2看護学教育において教養教育が重要な理由
   看護は、人間や人間の生活に深くかかわりながら、その人の生き方、希求、価値観を尊重して行われるヒューマンケアである。看護サービスは、深い人間理解と人間的・倫理的な判断によってその質が高められるものであり、教養教育を通じて広い見識や多様な価値観を育成することが、ヒューマンケアの追究につながっていく。
   学士課程において学生は、看護実践を学ぶ中で、利用者との人間関係づくり等、自己の人間的成長・発達にかかわる体験をする。これらの体験は、学生自身の身体・精神・情緒面に大きな影響をもたらすものである。生涯にわたり、看護職者としての生き方を追究するために、自己を確立しておくことが大事である。卒業後は、看護実践を通して、人や社会といった周辺世界との関係性を深めながら、自己を高めていく。このような生涯にわたる人間的成熟の追求には、保健・医療・福祉の視点ばかりではなく、他の幅広い領域の知識・技術や課題を学び、物事を多角的、総体的に捉えて対峙していく力が必要であり、教養教育の持つ意味は大きい。
   また、学士課程の卒業生は、将来、看護職集団や保健医療福祉チームの中で指導的役割を担う事が期待される。教養教育を通じて、指導者や責任者にふさわしい幅広い教養や豊かな人間性が育成されていることが不可欠である。

3教養教育充実のための課題
   第一に、各大学が自大学の人材育成目標に基づいた教養教育の目的を明確にし、その目的に合致し、論理的・系統的な科目設定、科目構成になっていることを確認する必要がある。そして、学生に対して教養教育の目的や科目構成について説明し、十分な履修指導を行うことが大切である。
   また、教養教育に対する教員の意識改革も重要な課題である。看護系学士課程において教養教育が大切であることは了解されているものの、その意義や教育方法についての認識は曖昧である。看護学の教員が直接教養教育に関与するのではなく、看護学以外の学問領域の専門家により教養教育が提供されることもあり、主体的な検討は持たれていないのが現状である。
   教養教育充実に向けた組織的な取り組みは、個々の教員が教養教育へ深い関心を持っていることが前提となる。看護学教員は、人材育成が学士課程全体を通して完成することを認識した上で教養教育の在り方を追究する必要がある。
   看護学教員自身の教育背景が極めて多様であることも影響し、学士課程における教養教育についての考え方も様々であり、共通認識には至っていない。各大学は、教養教育の在り方や教育方法に関するファカルティ・ディベロップメントを行うなど、教員の意識の向上に努める必要がある。
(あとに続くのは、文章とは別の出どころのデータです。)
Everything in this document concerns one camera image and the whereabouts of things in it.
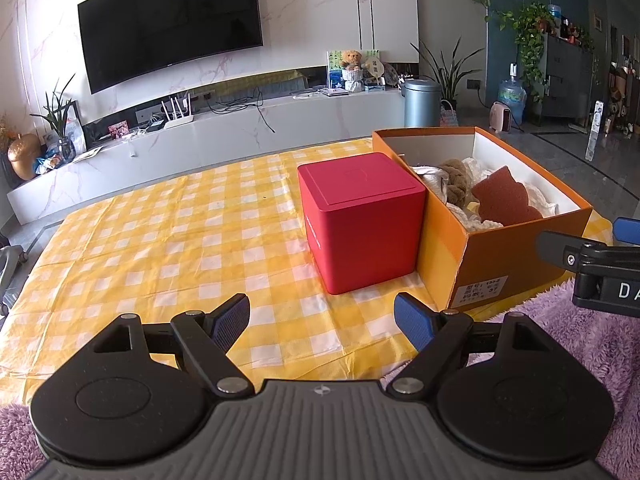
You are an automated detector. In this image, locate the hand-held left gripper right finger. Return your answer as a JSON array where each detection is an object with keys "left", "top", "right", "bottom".
[{"left": 392, "top": 291, "right": 548, "bottom": 400}]

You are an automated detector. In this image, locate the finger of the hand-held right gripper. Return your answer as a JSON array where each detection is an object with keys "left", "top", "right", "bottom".
[
  {"left": 612, "top": 216, "right": 640, "bottom": 247},
  {"left": 537, "top": 230, "right": 640, "bottom": 273}
]

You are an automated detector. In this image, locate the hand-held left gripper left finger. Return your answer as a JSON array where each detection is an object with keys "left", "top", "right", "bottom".
[{"left": 92, "top": 292, "right": 255, "bottom": 400}]

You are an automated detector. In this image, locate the orange cardboard box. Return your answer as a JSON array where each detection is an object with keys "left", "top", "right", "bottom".
[{"left": 371, "top": 126, "right": 594, "bottom": 311}]

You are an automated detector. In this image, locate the brown sponge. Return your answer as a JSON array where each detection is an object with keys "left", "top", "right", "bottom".
[{"left": 471, "top": 164, "right": 544, "bottom": 226}]

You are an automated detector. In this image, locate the white soft pad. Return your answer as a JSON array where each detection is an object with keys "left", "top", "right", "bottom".
[{"left": 450, "top": 156, "right": 558, "bottom": 233}]

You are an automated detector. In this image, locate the brown fluffy towel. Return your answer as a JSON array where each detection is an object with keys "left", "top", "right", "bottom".
[{"left": 440, "top": 158, "right": 473, "bottom": 206}]

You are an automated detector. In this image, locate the clear plastic bag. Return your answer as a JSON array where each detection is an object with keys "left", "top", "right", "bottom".
[{"left": 412, "top": 162, "right": 448, "bottom": 201}]

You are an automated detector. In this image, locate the purple fluffy rug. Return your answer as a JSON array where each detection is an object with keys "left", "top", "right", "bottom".
[{"left": 0, "top": 280, "right": 640, "bottom": 480}]

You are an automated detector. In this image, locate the red cube box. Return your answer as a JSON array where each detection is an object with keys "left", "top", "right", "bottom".
[{"left": 297, "top": 152, "right": 427, "bottom": 296}]

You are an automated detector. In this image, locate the pink small heater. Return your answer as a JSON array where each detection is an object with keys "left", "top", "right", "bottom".
[{"left": 490, "top": 101, "right": 512, "bottom": 134}]

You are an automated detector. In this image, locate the blue water bottle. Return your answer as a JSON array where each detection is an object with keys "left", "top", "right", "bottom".
[{"left": 498, "top": 62, "right": 527, "bottom": 126}]

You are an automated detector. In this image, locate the dark grey cabinet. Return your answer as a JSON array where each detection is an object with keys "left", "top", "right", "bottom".
[{"left": 542, "top": 35, "right": 598, "bottom": 118}]

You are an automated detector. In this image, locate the white marble TV cabinet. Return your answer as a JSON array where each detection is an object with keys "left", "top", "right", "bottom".
[{"left": 6, "top": 87, "right": 407, "bottom": 226}]

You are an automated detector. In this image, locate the grey trash can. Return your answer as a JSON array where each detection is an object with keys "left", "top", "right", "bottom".
[{"left": 401, "top": 78, "right": 442, "bottom": 129}]

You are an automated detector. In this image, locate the white router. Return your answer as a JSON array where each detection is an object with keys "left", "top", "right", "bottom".
[{"left": 161, "top": 94, "right": 196, "bottom": 131}]

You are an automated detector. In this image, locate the long-leaf potted plant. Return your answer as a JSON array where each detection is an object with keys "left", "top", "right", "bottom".
[{"left": 410, "top": 37, "right": 488, "bottom": 106}]

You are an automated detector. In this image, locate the trailing pothos plant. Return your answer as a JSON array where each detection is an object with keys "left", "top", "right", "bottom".
[{"left": 500, "top": 2, "right": 558, "bottom": 106}]

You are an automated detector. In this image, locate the pink swivel chair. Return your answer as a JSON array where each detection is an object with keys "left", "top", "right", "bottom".
[{"left": 0, "top": 245, "right": 26, "bottom": 316}]

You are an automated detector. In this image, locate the green plant in glass vase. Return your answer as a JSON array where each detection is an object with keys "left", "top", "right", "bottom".
[{"left": 30, "top": 74, "right": 83, "bottom": 163}]

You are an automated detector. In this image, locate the golden apple ornament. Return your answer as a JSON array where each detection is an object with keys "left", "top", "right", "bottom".
[{"left": 7, "top": 133, "right": 41, "bottom": 181}]

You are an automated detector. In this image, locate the black cable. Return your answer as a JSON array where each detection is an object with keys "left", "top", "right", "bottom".
[{"left": 210, "top": 87, "right": 277, "bottom": 134}]

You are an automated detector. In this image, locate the black wall television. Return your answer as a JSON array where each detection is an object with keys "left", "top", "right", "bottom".
[{"left": 77, "top": 0, "right": 264, "bottom": 95}]

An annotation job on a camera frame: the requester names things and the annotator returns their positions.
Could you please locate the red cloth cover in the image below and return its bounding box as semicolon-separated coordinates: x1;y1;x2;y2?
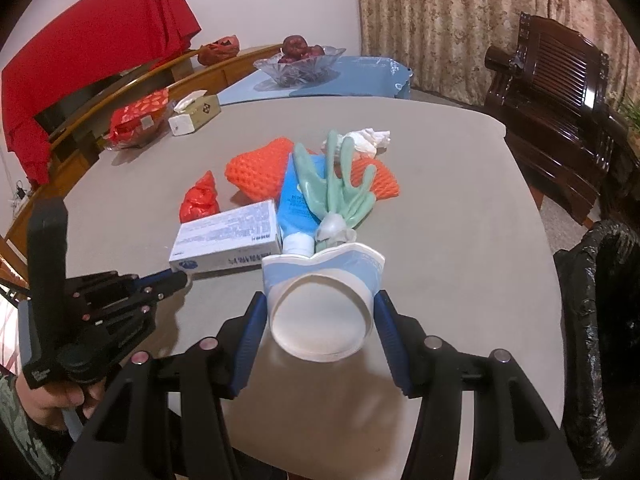
0;0;202;186

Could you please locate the red patterned packet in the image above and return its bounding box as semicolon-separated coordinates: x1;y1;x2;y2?
109;87;171;148

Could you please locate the wooden television cabinet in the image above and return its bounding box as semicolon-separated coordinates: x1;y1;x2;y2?
0;44;286;281

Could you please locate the glass candy bowl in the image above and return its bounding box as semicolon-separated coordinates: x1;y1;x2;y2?
107;125;166;152

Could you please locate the pile of red apples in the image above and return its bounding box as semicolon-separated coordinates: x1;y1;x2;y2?
277;35;326;63

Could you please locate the black television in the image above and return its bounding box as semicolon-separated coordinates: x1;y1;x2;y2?
32;60;156;136

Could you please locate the beige patterned curtain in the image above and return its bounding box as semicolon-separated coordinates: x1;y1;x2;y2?
352;0;640;126

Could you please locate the tissue box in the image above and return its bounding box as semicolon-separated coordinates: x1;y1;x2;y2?
167;90;222;137

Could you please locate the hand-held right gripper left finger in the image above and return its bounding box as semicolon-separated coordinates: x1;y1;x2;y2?
60;290;269;480

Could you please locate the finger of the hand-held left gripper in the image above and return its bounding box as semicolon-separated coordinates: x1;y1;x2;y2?
79;290;167;367
66;269;190;317

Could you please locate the glass fruit bowl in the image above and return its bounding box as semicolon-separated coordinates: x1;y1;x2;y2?
252;46;347;86

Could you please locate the blue white paper cup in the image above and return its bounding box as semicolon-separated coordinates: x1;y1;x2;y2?
261;242;387;363

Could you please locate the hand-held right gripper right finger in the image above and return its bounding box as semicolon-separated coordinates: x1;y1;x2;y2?
374;289;583;480

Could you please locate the red bag on cabinet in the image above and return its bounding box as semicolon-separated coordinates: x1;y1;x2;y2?
196;34;241;66

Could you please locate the person's left hand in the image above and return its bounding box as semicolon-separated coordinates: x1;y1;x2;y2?
17;372;108;433

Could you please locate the dark wooden side table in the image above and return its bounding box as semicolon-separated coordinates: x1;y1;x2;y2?
597;130;640;231

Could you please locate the black trash bin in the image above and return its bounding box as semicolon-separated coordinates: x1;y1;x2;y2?
552;219;640;480

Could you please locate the potted green plant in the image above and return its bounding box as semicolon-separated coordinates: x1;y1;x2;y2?
617;92;640;136

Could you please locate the person's left forearm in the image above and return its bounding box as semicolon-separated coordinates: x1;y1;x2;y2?
0;355;63;480

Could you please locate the blue squeeze tube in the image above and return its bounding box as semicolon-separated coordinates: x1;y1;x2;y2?
277;152;331;256

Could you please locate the white cardboard box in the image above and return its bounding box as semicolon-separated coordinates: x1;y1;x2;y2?
168;199;285;275

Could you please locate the orange foam fruit net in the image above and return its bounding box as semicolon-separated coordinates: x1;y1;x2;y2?
342;156;402;200
224;136;297;207

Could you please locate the white tissue wad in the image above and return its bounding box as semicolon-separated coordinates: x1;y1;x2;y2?
320;127;392;158

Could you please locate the green rubber glove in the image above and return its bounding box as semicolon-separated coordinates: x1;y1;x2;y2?
292;130;378;226

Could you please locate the dark wooden armchair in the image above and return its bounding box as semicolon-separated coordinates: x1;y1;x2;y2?
482;10;626;226

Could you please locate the small red plastic bag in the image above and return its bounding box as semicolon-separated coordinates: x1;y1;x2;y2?
179;170;221;224

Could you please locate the blue side table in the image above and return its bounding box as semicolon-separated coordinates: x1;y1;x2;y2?
217;55;413;107

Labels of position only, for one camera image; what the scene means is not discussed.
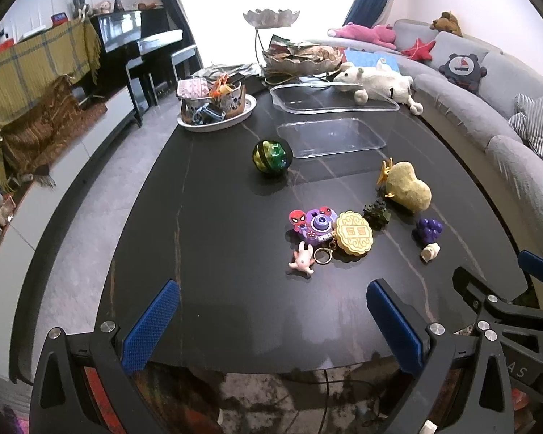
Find black flat box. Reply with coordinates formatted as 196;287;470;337
242;75;272;95

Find grey sofa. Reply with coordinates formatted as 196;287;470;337
299;19;543;263

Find grey foil bag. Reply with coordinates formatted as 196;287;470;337
192;62;263;83

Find small clear plastic tray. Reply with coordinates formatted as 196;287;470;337
276;116;387;160

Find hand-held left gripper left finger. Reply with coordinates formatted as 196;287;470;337
29;279;182;434

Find yellow mooncake keychain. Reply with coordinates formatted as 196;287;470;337
313;210;375;265

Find pile of snack packets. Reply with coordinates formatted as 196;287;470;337
267;35;342;66

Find white plush animal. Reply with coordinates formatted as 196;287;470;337
332;61;424;116

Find black piano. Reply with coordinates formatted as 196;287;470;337
89;8;184;127

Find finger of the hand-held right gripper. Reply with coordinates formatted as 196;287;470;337
517;250;543;290
453;268;543;326

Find patterned storage basket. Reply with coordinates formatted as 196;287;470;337
178;82;247;120

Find white oval dish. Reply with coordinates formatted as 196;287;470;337
177;94;257;133

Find navy ship wheel cushion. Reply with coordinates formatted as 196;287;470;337
439;52;488;95

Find red star cushion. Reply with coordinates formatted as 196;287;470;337
400;38;436;61

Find green yellow ball black band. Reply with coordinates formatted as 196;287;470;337
252;138;294;175

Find yellow plaid blanket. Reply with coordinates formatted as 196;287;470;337
0;20;102;191

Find orange claw hair clip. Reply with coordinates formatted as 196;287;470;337
376;157;395;188

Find purple grape toy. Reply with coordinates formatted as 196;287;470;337
416;218;444;244

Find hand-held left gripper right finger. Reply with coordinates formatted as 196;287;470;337
366;279;511;434

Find yellow heart plush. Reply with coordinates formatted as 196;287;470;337
384;161;433;212

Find purple toy camera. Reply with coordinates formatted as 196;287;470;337
297;207;338;245

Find blue book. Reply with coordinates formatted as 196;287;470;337
344;48;401;73

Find orange toy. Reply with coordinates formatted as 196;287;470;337
208;73;233;98

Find silver two-tier lotus bowl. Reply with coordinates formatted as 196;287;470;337
242;8;345;84

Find brown fringed cloth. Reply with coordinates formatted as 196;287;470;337
0;75;107;188

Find dark green brick tank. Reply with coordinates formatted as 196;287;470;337
363;200;392;230

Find pink plush toy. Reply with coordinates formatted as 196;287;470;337
328;22;398;50

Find pink patterned pouch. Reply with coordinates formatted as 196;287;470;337
177;78;210;99

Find blue toy car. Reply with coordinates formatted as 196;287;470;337
191;104;227;126

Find black piano bench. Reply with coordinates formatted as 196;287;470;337
169;45;202;82

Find clear plastic lid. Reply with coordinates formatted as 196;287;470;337
270;82;400;115

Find brown teddy bear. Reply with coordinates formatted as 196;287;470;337
431;11;463;37

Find striped star cushion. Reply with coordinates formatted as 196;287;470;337
508;94;543;160

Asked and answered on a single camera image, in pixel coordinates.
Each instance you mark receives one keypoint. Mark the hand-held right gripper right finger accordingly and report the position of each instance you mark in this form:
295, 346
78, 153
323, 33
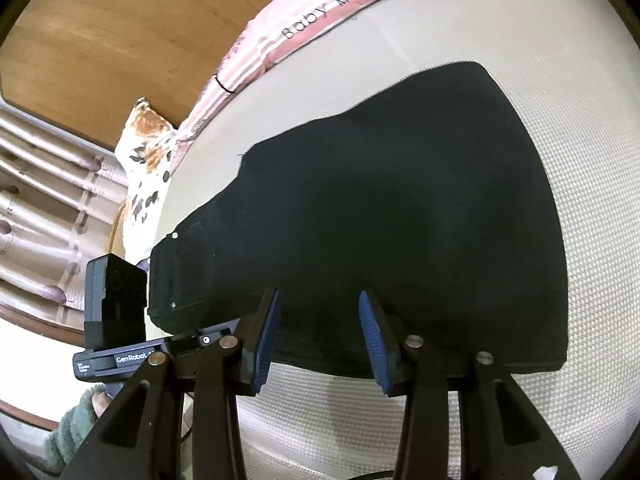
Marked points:
375, 345

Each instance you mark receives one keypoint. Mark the black pants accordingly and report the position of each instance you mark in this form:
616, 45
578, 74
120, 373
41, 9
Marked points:
400, 210

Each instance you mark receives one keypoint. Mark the person's left hand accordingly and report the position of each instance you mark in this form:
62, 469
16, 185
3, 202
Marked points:
104, 402

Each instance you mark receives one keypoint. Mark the wooden headboard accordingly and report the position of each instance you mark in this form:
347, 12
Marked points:
125, 35

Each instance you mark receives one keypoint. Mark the floral pillow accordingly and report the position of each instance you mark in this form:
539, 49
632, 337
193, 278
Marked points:
145, 160

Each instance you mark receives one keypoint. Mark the pink striped tree-print pillow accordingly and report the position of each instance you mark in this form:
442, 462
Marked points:
280, 35

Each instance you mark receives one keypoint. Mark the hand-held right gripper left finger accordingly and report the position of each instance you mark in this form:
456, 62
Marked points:
265, 345

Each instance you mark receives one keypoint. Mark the beige curtain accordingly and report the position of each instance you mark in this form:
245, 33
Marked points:
40, 185

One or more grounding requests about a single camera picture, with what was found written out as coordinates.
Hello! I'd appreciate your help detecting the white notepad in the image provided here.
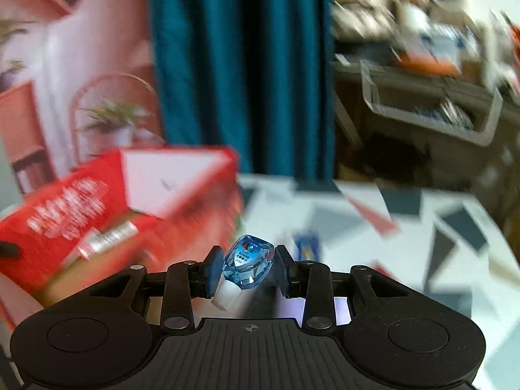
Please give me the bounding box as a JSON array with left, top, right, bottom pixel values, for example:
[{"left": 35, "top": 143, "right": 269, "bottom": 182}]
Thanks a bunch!
[{"left": 244, "top": 292, "right": 354, "bottom": 321}]

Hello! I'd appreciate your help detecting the red cardboard box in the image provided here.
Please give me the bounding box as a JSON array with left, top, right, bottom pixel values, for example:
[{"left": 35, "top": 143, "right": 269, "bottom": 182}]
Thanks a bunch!
[{"left": 0, "top": 146, "right": 244, "bottom": 319}]

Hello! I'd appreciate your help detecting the black bag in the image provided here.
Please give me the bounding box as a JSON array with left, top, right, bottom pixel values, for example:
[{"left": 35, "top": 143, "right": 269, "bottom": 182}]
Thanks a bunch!
[{"left": 357, "top": 134, "right": 431, "bottom": 179}]

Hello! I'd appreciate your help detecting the printed room scene backdrop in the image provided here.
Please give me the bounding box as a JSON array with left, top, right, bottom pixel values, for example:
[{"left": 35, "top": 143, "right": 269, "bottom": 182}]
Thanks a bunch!
[{"left": 0, "top": 0, "right": 167, "bottom": 212}]

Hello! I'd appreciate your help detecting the white wire basket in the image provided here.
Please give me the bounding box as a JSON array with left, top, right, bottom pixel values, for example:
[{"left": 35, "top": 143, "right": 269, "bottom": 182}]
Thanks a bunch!
[{"left": 359, "top": 60, "right": 504, "bottom": 147}]

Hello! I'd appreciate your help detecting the orange bowl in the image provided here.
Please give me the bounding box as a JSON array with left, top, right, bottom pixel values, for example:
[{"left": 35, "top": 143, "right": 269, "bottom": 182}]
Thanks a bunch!
[{"left": 396, "top": 51, "right": 460, "bottom": 74}]

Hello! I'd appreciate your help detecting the grey cluttered desk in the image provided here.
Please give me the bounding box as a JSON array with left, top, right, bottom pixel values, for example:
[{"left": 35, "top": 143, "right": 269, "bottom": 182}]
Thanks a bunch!
[{"left": 331, "top": 55, "right": 520, "bottom": 196}]

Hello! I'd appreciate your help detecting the teal blue curtain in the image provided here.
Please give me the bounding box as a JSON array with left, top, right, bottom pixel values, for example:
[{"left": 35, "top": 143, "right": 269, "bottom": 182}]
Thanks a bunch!
[{"left": 148, "top": 0, "right": 338, "bottom": 179}]

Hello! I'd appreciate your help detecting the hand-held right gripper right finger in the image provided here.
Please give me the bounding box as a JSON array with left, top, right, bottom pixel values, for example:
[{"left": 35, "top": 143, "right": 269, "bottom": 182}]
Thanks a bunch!
[{"left": 274, "top": 245, "right": 411, "bottom": 330}]

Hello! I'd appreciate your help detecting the white marker with red cap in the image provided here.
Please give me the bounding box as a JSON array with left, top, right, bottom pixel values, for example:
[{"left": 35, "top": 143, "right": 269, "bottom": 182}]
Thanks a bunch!
[{"left": 63, "top": 223, "right": 138, "bottom": 269}]

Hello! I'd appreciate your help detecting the small clear blue bottle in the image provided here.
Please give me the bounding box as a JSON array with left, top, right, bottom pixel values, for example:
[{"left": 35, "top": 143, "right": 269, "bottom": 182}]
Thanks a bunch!
[{"left": 210, "top": 235, "right": 275, "bottom": 311}]

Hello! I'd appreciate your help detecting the geometric patterned tablecloth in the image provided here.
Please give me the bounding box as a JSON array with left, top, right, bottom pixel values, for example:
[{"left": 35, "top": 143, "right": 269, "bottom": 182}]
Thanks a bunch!
[{"left": 233, "top": 173, "right": 520, "bottom": 383}]

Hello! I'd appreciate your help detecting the small blue box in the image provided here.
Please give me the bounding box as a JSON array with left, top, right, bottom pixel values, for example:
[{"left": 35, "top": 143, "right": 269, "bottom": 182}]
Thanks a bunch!
[{"left": 294, "top": 231, "right": 321, "bottom": 261}]

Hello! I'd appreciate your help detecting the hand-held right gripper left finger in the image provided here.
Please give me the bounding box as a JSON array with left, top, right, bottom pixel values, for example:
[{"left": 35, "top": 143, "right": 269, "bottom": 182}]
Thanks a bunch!
[{"left": 87, "top": 245, "right": 224, "bottom": 330}]
1       「21世紀に向けての看護職の教育に関する声明」−1999-1-30
   「21世紀に求められる看護学教育―高度な看護実践の実現に向けて―2000-2.学長・学部長会

2    専門看護師は、1996年度(平成8)から日本看護協会が導入し、個人を審査して認定する方式を採用している。教育課程は、日本看護系大学協議会が1998年度から認定開始している。この課程認定基準(H10.6.22制定)によると、専門看護師は、ある特定の看護分野において「卓越した看護実践能力」を有することとし、専門看護分野において、実践・教育・相談・調整・研究・倫理の6つの役割を果たすことが、「共通能力水準」として示されている。1個人・家族または集団に対して卓越した看護を実践する(実践)、2看護職者に対しケアを向上させるため教育的機能を果たす(教育)、3看護職者を含むケア提供者に対してコンサルテーションを行う(相談)、4必要なケアが円滑に提供されるために、保健医療福祉に携わる人々の間のコーディネーションを行う(調整)。5専門知識・技術の向上や開発を図るために実践の場における研究活動を行う(研究)、6倫理的な葛藤が生じた場合に関係者間での調整を行う(倫理)。